MonthDecember 2015

DevLog for 21-30 Dec 2015

Clearly I missed an entire week. I need to build a better system to make this easier…

Random notes.

  • Kicked out NFS from the Tool Labs proxies (with 1). Yay! This hopefully explains the lockup of tools-proxy-01 yesterday night, maybe? It’s been restarted since, and I hope to no longer have instances randomly locoking on me. Infrastructure standards of 2009, here we come! :D I’ve also removed NFS from tools-redis, and migrated them to Jessie as well.
  • Fixed up all the races in how kubernetes workers are setup with 2
  • Another instance is ‘stuck’ again. Sigh. AAAAAAAAAAAAAAAAAAAAAAAAA. Paravoid helped debug this, tracking it down to NFS client issues in the 4.2 kernel (See phab). I moved k8s nodes back to a working 3.19 kernel (after filing issue about the other 3.19 kernel package I tried that didn’t work).
  • Moved the tools proxies to 4.2 (lol?) after finding out huge ksoftirqd spikes in them. Let’s see if that improves things
  • I split up the individual components of PAWS, and have a working nbserve in there now! Exciting times. Need to fixup nbserve to use traitlets for config
  • Big Tool Labs outage (again!). Some tool accidentally sent about 12million job requests and crashed gridengine’s underlying backing store (BerkeleyDB). Reset to a clean slate after many hours (Thanks Coren!) and mostly things are back up now. I’m reading through the Berkeley DB reference manual now.
  • Persistance failed for ores’s redises again, mostly because vm_overcommit was turned off. Fixed in the core redis module so it does not happen again.

DevLog for 2015 Dec 20

Probably going to take it easy and chill. Already sent a trivial PR up though.

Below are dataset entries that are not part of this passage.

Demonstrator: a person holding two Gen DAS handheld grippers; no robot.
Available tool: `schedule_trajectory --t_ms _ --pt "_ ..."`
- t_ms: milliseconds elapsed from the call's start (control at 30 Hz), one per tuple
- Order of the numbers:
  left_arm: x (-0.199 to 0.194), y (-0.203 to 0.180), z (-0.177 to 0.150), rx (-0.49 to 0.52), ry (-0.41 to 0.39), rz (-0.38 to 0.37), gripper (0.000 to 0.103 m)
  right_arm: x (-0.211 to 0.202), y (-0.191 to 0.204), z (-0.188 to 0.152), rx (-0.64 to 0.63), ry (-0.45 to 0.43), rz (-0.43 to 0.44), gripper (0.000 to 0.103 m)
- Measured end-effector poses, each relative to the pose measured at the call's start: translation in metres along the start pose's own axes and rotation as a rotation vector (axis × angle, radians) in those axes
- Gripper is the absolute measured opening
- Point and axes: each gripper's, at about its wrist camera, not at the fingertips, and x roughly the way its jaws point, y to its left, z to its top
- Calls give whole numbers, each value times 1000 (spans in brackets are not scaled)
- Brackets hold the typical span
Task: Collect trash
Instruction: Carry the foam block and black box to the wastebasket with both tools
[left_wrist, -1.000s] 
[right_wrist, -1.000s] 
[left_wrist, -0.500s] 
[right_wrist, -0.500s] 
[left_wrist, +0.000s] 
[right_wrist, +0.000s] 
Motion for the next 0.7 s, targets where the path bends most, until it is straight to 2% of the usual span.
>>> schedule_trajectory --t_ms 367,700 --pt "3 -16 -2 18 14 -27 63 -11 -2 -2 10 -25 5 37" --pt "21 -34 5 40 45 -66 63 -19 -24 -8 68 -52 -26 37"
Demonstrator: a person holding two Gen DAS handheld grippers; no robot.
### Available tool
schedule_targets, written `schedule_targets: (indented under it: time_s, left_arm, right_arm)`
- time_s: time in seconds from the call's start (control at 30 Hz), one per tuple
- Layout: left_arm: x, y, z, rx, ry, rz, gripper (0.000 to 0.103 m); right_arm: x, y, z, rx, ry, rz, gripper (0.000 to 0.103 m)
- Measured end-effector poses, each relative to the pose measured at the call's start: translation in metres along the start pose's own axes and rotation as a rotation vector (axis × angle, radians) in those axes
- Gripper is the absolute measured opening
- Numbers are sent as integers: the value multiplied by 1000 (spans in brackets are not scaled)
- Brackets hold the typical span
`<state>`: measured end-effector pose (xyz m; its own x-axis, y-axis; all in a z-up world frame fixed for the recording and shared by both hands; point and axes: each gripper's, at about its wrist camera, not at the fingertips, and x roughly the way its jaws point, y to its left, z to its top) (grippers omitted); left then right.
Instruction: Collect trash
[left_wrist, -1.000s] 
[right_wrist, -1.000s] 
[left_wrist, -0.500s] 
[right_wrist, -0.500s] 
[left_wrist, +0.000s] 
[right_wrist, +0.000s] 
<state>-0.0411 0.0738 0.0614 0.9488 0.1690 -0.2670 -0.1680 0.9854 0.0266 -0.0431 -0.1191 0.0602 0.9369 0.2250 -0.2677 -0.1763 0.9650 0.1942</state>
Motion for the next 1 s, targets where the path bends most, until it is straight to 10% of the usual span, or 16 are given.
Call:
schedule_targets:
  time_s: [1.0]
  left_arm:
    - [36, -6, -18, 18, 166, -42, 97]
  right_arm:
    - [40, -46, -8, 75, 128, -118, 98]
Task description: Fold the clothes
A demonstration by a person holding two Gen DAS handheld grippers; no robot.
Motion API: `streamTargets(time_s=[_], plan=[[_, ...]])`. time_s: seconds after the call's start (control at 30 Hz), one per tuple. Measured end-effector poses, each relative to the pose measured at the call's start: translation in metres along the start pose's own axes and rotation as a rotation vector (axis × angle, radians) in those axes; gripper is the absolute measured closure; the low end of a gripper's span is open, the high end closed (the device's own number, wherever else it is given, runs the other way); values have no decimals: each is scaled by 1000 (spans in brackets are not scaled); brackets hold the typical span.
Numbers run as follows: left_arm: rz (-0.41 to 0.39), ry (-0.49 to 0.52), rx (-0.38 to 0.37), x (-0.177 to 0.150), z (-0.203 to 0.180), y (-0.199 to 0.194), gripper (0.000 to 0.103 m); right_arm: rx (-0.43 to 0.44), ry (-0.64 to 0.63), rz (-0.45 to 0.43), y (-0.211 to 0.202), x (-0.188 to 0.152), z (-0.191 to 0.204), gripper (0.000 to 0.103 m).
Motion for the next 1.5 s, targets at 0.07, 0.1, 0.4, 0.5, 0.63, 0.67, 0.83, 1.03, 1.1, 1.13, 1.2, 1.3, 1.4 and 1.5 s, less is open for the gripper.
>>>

Also saw the old devlog mailing list and feeling happy memories. Clearly need to bring something back like that, but I don’t know / think mailing lists are the best medium. More thinking!

Ended up learning some Tornad and wrote nbserve to serve rendered notebooks and static files in a configurable way. I should refactor PAWS to have separate jupyterhub, proxy and nbserve pods tomorrow. Also need to test for path traversal attacks and whatnot. Also coroutine based programming is a lot easier than I had originally thought! woo!

DevLog for 2015 Dec 19

  • Today looks like a day of finding, reporting and fixing bugs in WikiChatter. I had made a stupid mistake yesterday that meant not all of the Teahouse pages were being parsed, and I immediately started running into bugs. Have reported (and fixed!) two (1 and 2), and ran into another bug in mediawikiparserfromhell itself. I’m sure I’ll find more.
  • Another bug in WikiChatter! 3
  • Perils of digging through archives – you find Wikipedians giving relationship advice.
  • Should work on in some form over the next few weeks.

DevLog for 2015 Dec 18

Haven’t done these in a while, let’s see if I can get this back on the wagon!

  • Discovered the WikiChatter library (thanks to @halfak!), and using that in my Teahouse analysis notebook. Far better than writing my own parser and fighting with that. Lets me get on with the actual fun stuff I wanted to do (which is the actual analysis)
  • Learning about pandas, checking out matplotlib, bokeh and wordcloud libraries to use in the analysis. Have included matplotlib and bokeh (and with it, pandas and numpy) in the default libraries list for PAWS, and also fixed permissions so users can pip install stuff themselves too.
  • For context, I’m trying to do an analysis of the English Wikipedia Teahouse questions archive, mostly as a way of showing off what PAWS makes possible.
  • Also spent a good chunk of the day regretting previous life decisions. All temporary however – nothing irreversible was done, which is wonderful. Should figure out how to reduce likeliness of similar events happening in the future.
  • Docker build times on my machine are pathetic, both because of slow network (USA! USA! USA!) and cheap laptop. Need to find a proper solution to this soon.